Essas considerações em algo metafísicas que eu fazia preludiavam, sem eu o perceber, os ambientes-costumes-civilizações, e se juntavam no meu espírito da maneira que a seguir exemplificarei. Um tio meu possuía em casa uma grande concha de louça, toda ela revestida de uma espécie de nácar por dentro. Por fora era comum, feia como são essas conchas, mas nela aparecia uma pérola que estava se formando. As pessoas todas achavam interessante ver a pérola se formando. E eu achava interessante ver o nácar refletindo naquela concha. Que efeito produzia esse nácar em mim? Quando a luz incidia nele dentro da sala, eu percebia, naquele jogo muito discreto de cores, uma interrelação entre aquelas cores bonitas e cheias de luz com algo que me parecia ser uma afinidade das próprias qualidades de certas almas, e as relações de afinidade de umas tantas almas boas com outras.

330 Chá 6/9/94

Bem entendido, antes de tudo, mamãe. Parecia-me que mamãe tinha isso dentro de si mais do que qualquer outra. Mas também – isto por causa dos costumes daquele tempo – no trato entre as pessoas entre si, muito impregnado ainda de estados de alma que tinham sido católicos, muito embora essas mesmas pessoas já fizessem isto de modo muito laico. De onde ainda existir ali um certo prolongamento da influência católica. Era esse um traço de alma que criava relações bonitas. E algumas dessas relações me pareciam ter certa relação com esse nácar. De um modo geral, um pouco disso reluzia em todas as relações das famílias de boa categoria em São Paulo. Não precisava ser do píncaro, bastava ser de uma boa categoria. A vida social tinha, portanto, muitos aspectos assim. Nisto tudo eu via, como já disse, o reflexo de alguma coisa metafísica salpicada de sobrenatural, e também de ordem psicológica, que tinha qualquer relação com o pulchrum moral que aquele nácar representava in abstracto. Depois eu fazia aplicação para essas, aquelas e aquelas outras situações. Para mim, isto era antes de tudo, na ordem dos valores, uma beleza sobrenatural, que eu não sabia que era sobrenatural, mas “sentia” que era; beleza esta que era também metafísica, moral, psicológica, social. Por exemplo, a expressão dos objetos de decoração em minha volta em parte realçava a compreensão dessa correlação. Duas cadeiras poderiam ter relações entre si, estáticas, mudas e eternas, no sentido de que seriam infindas, tal como duas pessoas que se sentassem nessas mesmas cadeiras e conversassem com a distinção e a elevação de alma que a cadeira pedia. Assim, os móveis repetiam de algum modo a sociedade humana, e a decoração de uma sala ou de uma casa inteira poderia repetir o estado de alma da família. Na restauração da civilização cristã que está por vir – e que chamamos de Reino de Maria –, suponho que venha a ser esta, de um modo todo especial, a atmosfera que predominará, atmosfera esta por assim dizer impregnada das graças do Divino Espírito Santo.
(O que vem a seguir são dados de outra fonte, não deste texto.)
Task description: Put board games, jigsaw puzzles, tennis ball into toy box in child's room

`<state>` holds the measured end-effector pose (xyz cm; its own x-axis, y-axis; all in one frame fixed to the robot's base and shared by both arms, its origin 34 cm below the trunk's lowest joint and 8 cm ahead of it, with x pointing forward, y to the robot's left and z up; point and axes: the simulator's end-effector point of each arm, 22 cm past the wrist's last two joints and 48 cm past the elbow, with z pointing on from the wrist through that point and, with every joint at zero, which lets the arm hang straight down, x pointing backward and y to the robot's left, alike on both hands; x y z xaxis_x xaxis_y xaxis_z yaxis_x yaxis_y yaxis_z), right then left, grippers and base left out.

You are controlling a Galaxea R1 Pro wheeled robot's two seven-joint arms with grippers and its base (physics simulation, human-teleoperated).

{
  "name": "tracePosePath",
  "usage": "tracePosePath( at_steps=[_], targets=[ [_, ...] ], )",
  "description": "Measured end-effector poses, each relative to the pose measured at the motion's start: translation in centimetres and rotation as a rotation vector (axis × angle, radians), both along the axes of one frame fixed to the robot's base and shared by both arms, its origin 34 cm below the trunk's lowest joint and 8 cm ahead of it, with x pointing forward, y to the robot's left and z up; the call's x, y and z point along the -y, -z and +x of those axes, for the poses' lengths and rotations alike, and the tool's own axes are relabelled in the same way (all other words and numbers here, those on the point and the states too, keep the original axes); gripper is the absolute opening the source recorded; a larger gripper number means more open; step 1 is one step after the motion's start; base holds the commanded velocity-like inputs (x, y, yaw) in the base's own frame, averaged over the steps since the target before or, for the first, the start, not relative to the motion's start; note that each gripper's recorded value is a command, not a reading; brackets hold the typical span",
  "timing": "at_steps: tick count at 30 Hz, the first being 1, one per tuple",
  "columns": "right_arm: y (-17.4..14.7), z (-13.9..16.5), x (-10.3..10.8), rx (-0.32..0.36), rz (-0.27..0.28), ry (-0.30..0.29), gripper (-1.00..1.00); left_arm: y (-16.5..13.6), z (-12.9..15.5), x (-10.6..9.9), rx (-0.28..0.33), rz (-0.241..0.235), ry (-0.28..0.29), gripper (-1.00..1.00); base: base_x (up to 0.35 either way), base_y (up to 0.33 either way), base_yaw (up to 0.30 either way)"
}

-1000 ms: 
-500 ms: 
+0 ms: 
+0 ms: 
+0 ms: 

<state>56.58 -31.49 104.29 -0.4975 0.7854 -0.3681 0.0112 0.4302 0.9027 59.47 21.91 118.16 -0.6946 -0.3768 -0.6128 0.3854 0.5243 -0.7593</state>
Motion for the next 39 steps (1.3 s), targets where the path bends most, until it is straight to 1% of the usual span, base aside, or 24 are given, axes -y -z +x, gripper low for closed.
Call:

Será então graça-graça, no sentido estrito dos compêndios de Teologia: a “participação criada na vida incriada de Deus”, e a qual se fará sentir depois de se ter modelado tudo isso. Falei dos efeitos da decoração. Mas também as pessoas, ao frequentarem determinado ambiente, deixavam não sei que marca imponderável nesse mesmo ambiente. Elas se refletiam nos móveis, como os móveis as refletiam. Casas, por exemplo. A arquitetura das casas tinha algo disto.